EXERCISE - Only certain lines below are wanted: those starting at the line containing "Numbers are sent" and ending at the line containing "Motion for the", both included, each retyped exactly.
------------------------------------------------------------
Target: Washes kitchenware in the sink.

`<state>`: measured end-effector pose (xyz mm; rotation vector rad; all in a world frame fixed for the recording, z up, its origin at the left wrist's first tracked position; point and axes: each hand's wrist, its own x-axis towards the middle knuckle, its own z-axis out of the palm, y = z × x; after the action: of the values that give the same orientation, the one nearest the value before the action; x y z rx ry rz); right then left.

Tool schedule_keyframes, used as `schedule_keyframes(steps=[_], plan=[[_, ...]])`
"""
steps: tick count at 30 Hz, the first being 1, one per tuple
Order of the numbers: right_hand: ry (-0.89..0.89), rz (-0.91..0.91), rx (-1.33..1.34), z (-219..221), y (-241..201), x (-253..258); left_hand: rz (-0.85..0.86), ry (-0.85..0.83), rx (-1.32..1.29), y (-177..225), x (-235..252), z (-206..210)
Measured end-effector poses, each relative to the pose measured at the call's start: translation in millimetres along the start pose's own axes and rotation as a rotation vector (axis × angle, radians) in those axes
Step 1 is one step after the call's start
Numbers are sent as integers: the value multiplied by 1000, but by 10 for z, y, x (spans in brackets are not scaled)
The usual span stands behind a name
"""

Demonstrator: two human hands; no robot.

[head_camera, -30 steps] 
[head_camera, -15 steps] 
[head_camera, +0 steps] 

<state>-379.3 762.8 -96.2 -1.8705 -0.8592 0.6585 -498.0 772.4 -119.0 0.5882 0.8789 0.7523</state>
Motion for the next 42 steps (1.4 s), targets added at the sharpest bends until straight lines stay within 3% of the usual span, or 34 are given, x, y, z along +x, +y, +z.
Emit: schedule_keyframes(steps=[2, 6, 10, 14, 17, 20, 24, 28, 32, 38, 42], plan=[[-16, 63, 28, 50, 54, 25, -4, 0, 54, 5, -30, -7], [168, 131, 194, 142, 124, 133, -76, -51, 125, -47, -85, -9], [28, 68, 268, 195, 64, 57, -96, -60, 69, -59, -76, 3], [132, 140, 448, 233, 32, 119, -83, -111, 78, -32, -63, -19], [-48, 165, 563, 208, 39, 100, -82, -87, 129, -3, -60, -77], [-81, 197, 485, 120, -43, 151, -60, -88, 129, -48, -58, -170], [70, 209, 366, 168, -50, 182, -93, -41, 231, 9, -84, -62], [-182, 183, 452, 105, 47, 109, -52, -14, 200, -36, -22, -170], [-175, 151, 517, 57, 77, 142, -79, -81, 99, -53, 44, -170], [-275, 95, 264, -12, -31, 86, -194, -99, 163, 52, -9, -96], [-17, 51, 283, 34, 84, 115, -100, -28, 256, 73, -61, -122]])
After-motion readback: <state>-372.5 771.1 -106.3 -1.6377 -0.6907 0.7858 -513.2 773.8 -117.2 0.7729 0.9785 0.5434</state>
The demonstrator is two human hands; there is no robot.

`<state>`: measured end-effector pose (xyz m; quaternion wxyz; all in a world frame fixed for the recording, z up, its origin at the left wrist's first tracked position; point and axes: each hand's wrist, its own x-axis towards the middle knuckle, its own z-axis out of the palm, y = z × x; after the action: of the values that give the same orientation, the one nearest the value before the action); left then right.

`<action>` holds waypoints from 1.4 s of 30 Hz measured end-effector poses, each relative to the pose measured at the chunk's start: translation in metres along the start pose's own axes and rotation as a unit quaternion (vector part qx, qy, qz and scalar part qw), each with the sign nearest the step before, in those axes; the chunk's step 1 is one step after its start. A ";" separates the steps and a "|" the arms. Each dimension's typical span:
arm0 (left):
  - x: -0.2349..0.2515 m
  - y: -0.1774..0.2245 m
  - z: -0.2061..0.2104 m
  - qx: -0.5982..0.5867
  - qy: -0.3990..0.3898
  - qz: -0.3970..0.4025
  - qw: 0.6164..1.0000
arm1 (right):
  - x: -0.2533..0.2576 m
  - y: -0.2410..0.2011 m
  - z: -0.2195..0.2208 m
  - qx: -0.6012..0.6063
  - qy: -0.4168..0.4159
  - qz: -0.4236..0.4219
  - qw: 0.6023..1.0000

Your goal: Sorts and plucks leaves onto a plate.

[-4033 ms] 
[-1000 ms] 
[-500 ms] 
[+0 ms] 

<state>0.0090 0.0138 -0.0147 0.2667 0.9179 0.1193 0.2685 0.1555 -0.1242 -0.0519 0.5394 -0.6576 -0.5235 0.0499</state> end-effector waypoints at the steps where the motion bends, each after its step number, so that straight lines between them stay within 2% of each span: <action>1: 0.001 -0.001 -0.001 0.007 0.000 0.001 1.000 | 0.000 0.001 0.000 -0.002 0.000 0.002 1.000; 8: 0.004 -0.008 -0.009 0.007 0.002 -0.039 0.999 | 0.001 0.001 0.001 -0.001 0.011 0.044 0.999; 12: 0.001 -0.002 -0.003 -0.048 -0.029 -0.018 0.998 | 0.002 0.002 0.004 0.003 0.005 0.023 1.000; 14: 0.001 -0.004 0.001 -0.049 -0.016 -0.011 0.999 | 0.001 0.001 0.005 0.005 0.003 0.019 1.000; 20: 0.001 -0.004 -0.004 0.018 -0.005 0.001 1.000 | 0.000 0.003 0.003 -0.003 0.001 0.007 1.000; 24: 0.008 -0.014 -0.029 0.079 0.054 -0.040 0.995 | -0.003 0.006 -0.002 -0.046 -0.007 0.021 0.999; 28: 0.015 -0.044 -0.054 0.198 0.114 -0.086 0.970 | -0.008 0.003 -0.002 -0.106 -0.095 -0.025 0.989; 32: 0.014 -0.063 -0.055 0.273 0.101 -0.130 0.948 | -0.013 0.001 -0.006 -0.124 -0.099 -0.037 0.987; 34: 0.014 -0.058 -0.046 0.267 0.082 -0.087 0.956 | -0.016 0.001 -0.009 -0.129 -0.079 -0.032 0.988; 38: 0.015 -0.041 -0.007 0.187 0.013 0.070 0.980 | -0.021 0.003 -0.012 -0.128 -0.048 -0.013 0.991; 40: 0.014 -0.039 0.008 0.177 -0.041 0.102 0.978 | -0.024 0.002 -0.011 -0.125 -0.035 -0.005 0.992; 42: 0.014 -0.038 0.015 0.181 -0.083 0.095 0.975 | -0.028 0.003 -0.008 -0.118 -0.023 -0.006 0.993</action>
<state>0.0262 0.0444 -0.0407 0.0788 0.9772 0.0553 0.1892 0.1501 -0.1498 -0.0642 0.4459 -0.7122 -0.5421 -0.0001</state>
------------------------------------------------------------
WRITTEN ANSWER -
Numbers are sent as integers: the value multiplied by 1000, but by 10 for z, y, x (spans in brackets are not scaled)
The usual span stands behind a name
"""

Demonstrator: two human hands; no robot.

[head_camera, -30 steps] 
[head_camera, -15 steps] 
[head_camera, +0 steps] 

<state>-379.3 762.8 -96.2 -1.8705 -0.8592 0.6585 -498.0 772.4 -119.0 0.5882 0.8789 0.7523</state>
Motion for the next 42 steps (1.4 s), targets added at the sharpest bends until straight lines stay within 3% of the usual span, or 34 are given, x, y, z along +x, +y, +z.

What the exercise asked for is now done.